A father tells the nurse that his toddler wants the same plate and cup used at every meal, even if they go to a restaurant. The nurse should suggest that the family do which of the following? a. Do not take the child to restaurants until this behavior has stopped. b. Take the child but do not give in to this demand. c. Explain to the child that restaurants have their own dishes. d. Suggest the family take the dishes and use them at the restaurant.

ANS: D The child is exhibiting the ritualism that is characteristic at this age. Ritualism is the need to maintain the sameness and reliability. It provides a sense of comfort to the toddler. It will dictate certain principles in feeding practices, including rejecting a favorite food because it is served in a different container. The family can take the dishes and serve the toddler's food and drink with them. Not taking the child out sometimes deprives him or her of a social experience. Not giving in sets the stage for temper tantrums. This child is too young to understand an explanation.

A parent is very frustrated by the amount of time a toddle says "no" and asks the nurse about effective strategies to manage this negativism. The most appropriate recommendation is to a. punish the child for the behavior. b. provide more attention to the child. c. ask the child to not always say "no." d. reduce the opportunities for a "no" answer.

ANS: D The nurse should suggest that the parent phrase questions or directives with restrictive choices rather than yes or no answers. This provides a sense of control for the toddler and reduces the opportunity for negativism. Negativism is not an indication of stubbornness or insolence and should not be punished. The negativism is not a function of attention; the child is testing limits to gain an understanding of the world. The toddler is too young for this approach.

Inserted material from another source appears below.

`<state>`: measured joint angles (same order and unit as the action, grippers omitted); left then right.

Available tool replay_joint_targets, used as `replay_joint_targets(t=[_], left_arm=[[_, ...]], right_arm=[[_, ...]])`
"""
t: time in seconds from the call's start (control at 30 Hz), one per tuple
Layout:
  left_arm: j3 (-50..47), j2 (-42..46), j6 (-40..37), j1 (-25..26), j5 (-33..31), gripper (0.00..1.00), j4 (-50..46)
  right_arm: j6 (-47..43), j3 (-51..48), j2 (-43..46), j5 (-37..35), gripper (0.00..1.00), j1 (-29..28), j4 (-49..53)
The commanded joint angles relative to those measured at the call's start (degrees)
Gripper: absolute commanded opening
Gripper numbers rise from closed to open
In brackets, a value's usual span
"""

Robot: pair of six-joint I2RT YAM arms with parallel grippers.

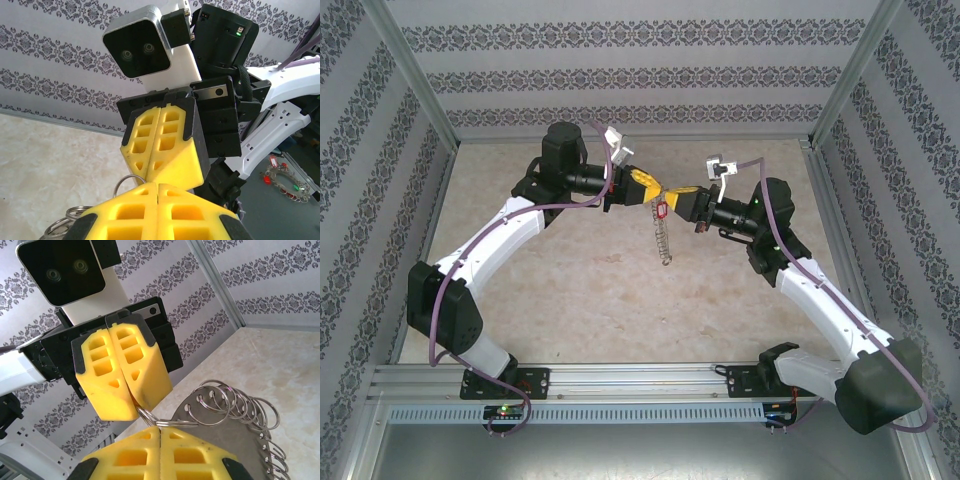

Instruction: Put the keys on the keyring

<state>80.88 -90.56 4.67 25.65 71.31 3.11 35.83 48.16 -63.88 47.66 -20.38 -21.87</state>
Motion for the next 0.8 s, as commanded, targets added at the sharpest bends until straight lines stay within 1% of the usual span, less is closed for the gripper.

A nurse is assessing an 8-year-old child. Which finding leads the nurse to conduct further assessment? a. Understands that his or her point of view is not the only one b. Enjoys telling riddles and silly jokes c. Demonstrates the principle of object conservation d. Engages in fantasy and magical thinking

ANS: D The preschool-age child engages in fantasy and magical thinking. The school-age child moves away from this type of thinking and becomes more skeptical and logical. Belief in Santa Claus or the Easter Bunny ends in this period of development. If the child demonstrated this type of thinking, the nurse would need to follow up with more developmental screening. School-age children enter the stage of concrete operations. They learn that their point of view is not the only one. The school-age child has a sense of humor. The child's increased language mastery and increased logic allow for appreciation of plays on words, jokes, and incongruities. The school-age child understands that properties of objects do not change when their order, form, or appearance does (object conservation).

The school nurse has been asked to begin teaching sex education in the 5th grade. The nurse should recognize that a. children in 5th grade are too young for sex education. b. children should be discouraged from asking too many questions. c. correct terminology should be reserved for children who are older. d. sex can be presented as a normal part of growth and development.

ANS: D When sexual information is presented to school-age children, sex should be treated as a normal part of growth and development. Fifth graders are usually 10 to 11 years old. This age is not too young to speak about physiologic changes in their bodies. The students should be encouraged to ask questions. Preadolescents need precise and concrete information.